▶ MATERIAL PROVIDED:
-- Opening Marker --
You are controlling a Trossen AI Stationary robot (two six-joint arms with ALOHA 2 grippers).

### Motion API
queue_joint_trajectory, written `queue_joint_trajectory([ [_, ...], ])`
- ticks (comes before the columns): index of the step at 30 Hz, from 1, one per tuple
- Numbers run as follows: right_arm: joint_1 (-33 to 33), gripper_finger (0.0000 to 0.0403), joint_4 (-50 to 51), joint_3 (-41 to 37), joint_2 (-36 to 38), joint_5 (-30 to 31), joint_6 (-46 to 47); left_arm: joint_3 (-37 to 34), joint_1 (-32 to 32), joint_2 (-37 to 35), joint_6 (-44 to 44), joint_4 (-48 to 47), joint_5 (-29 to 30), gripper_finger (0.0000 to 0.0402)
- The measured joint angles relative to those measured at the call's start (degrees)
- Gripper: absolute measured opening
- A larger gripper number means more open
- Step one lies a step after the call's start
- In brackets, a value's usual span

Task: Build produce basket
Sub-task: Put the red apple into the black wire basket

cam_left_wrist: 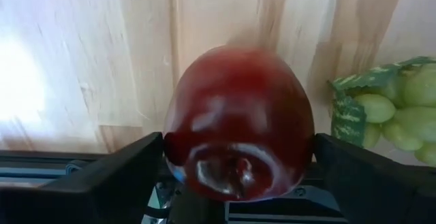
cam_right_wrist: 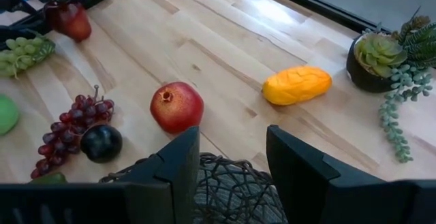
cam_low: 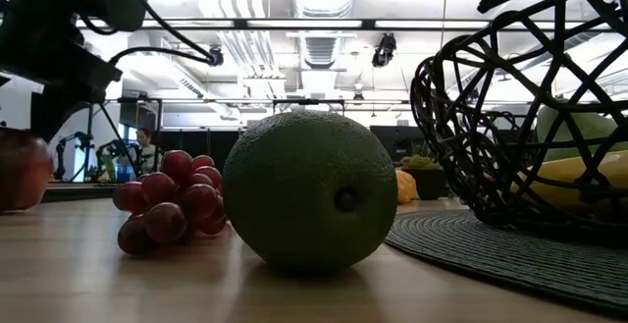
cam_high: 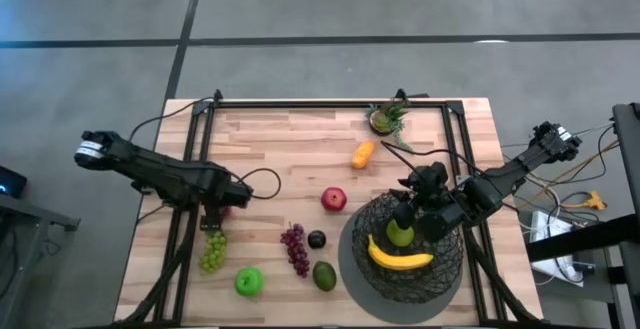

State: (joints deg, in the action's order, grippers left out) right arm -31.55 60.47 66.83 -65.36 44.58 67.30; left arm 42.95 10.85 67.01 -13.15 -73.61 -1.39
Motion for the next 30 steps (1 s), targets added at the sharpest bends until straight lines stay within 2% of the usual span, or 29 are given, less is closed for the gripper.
queue_joint_trajectory([
  [10, 0.0, 0.0157, -1.2, 0.0, 0.0, 0.0, 0.2, -2.0, 0.0, 3.2, -0.2, 2.1, -1.5, 0.0368],
  [19, 0.0, 0.0157, -0.8, 1.4, 0.0, -0.7, -0.3, 1.6, 0.0, 6.2, 0.0, 2.5, -2.0, 0.0303],
  [24, 0.0, 0.0157, -0.6, 4.5, 0.2, -4.9, -5.3, 9.7, 0.0, 6.4, 0.0, -0.1, -1.8, 0.0298],
  [27, -0.1, 0.0157, 1.3, 6.7, 0.3, -5.7, -6.8, 18.2, 0.0, 8.8, 0.0, -0.9, -1.6, 0.0298],
  [30, -0.1, 0.0157, 5.4, 8.6, 0.4, -5.8, -6.5, 29.6, -0.1, 14.6, 1.1, -0.6, -1.6, 0.0298],
])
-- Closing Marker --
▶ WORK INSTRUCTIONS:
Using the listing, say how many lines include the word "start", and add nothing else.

▶ EXPECTED ANSWER:
2